Goal of the exercise = Please give back, word for word, each line from the start of the entries through the one in which "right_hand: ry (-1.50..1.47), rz" is found.

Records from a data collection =
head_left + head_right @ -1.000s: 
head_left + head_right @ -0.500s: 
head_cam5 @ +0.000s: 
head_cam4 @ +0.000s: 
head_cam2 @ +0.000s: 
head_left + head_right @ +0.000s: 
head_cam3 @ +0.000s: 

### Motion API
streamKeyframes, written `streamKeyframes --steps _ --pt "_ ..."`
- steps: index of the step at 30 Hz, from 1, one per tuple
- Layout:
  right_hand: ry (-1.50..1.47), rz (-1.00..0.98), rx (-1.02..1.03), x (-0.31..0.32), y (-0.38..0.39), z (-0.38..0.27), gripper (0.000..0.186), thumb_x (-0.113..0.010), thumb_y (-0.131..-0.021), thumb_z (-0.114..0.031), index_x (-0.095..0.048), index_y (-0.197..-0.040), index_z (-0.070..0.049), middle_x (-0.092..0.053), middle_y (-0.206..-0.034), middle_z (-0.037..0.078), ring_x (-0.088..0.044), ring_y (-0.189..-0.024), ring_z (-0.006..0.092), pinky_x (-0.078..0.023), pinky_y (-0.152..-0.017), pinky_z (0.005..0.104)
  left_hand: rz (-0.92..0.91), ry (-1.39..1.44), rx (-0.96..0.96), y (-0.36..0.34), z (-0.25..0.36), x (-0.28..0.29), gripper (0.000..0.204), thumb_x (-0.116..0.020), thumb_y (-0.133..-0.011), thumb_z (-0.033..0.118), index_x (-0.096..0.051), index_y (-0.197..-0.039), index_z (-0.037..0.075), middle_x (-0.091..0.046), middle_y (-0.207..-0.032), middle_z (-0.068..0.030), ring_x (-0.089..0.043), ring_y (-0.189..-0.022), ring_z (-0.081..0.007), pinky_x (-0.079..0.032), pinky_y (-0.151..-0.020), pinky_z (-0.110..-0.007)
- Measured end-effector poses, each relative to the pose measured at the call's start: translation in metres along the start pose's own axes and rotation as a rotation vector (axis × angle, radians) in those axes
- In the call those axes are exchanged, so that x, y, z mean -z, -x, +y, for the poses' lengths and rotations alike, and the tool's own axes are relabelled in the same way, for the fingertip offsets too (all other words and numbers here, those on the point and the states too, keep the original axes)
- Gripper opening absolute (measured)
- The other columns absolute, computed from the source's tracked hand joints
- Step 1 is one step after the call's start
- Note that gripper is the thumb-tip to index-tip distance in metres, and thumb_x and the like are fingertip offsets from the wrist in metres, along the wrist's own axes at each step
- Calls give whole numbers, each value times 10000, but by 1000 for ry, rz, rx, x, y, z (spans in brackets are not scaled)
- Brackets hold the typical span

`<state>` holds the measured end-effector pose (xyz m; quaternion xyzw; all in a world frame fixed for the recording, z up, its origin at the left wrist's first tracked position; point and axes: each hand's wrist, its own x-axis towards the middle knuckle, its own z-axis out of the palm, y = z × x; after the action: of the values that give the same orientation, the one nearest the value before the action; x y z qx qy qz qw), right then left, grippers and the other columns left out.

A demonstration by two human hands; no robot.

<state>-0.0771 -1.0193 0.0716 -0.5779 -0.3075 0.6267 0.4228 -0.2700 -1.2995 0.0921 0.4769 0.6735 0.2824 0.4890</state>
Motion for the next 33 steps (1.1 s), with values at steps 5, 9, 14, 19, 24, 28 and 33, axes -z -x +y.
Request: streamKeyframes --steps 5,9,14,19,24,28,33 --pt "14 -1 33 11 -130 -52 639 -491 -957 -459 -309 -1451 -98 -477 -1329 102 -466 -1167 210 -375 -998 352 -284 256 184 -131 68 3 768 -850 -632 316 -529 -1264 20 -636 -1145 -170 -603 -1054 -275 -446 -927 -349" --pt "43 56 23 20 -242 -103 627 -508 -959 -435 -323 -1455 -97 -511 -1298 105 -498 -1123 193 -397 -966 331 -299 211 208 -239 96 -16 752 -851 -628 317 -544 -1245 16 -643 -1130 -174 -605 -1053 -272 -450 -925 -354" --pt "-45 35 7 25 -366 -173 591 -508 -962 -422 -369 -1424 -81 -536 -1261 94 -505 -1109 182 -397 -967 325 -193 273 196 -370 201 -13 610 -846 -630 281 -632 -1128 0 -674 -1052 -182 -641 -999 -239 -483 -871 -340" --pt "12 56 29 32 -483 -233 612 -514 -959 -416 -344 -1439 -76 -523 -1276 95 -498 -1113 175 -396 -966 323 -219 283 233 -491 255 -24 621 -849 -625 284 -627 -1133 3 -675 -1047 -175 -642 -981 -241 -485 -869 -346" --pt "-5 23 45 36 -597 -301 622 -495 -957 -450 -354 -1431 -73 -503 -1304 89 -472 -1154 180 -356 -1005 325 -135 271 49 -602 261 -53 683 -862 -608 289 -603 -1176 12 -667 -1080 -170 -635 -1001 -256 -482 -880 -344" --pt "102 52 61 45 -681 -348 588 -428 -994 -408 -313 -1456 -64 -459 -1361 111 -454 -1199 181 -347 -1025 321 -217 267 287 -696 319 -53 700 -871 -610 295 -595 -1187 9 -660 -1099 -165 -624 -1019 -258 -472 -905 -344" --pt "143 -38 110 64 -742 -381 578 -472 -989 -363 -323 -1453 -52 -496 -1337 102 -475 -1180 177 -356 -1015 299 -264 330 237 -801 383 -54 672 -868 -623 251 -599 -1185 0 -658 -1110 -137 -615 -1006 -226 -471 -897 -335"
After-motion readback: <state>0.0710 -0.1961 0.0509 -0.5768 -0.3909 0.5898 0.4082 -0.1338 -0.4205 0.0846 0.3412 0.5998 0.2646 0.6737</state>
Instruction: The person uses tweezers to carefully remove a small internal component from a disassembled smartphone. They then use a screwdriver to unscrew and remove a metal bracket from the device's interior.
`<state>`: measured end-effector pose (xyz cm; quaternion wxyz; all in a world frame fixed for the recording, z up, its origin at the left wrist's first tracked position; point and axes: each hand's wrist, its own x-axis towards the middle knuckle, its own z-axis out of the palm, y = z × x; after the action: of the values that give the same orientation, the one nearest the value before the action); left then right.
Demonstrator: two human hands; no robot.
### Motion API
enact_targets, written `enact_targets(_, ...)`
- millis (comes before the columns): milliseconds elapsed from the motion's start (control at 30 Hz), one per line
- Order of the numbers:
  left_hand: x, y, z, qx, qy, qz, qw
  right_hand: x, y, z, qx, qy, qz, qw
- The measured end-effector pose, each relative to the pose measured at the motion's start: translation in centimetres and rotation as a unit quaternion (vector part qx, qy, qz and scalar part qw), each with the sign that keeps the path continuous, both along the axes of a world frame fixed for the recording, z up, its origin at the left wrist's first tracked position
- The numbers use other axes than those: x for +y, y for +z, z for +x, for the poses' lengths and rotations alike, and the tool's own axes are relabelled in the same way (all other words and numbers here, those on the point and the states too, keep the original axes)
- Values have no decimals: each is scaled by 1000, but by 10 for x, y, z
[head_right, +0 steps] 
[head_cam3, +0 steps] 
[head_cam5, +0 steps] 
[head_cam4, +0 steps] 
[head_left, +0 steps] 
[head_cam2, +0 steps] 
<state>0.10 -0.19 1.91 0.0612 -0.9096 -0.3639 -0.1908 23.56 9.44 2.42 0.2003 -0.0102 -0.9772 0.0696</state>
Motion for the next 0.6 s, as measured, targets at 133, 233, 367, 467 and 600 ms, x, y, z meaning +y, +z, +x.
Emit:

Task answer =
head_left + head_right @ -1.000s: 
head_left + head_right @ -0.500s: 
head_cam5 @ +0.000s: 
head_cam4 @ +0.000s: 
head_cam2 @ +0.000s: 
head_left + head_right @ +0.000s: 
head_cam3 @ +0.000s: 

### Motion API
streamKeyframes, written `streamKeyframes --steps _ --pt "_ ..."`
- steps: index of the step at 30 Hz, from 1, one per tuple
- Layout:
  right_hand: ry (-1.50..1.47), rz (-1.00..0.98), rx (-1.02..1.03), x (-0.31..0.32), y (-0.38..0.39), z (-0.38..0.27), gripper (0.000..0.186), thumb_x (-0.113..0.010), thumb_y (-0.131..-0.021), thumb_z (-0.114..0.031), index_x (-0.095..0.048), index_y (-0.197..-0.040), index_z (-0.070..0.049), middle_x (-0.092..0.053), middle_y (-0.206..-0.034), middle_z (-0.037..0.078), ring_x (-0.088..0.044), ring_y (-0.189..-0.024), ring_z (-0.006..0.092), pinky_x (-0.078..0.023), pinky_y (-0.152..-0.017), pinky_z (0.005..0.104)

No more output is required for this exercise.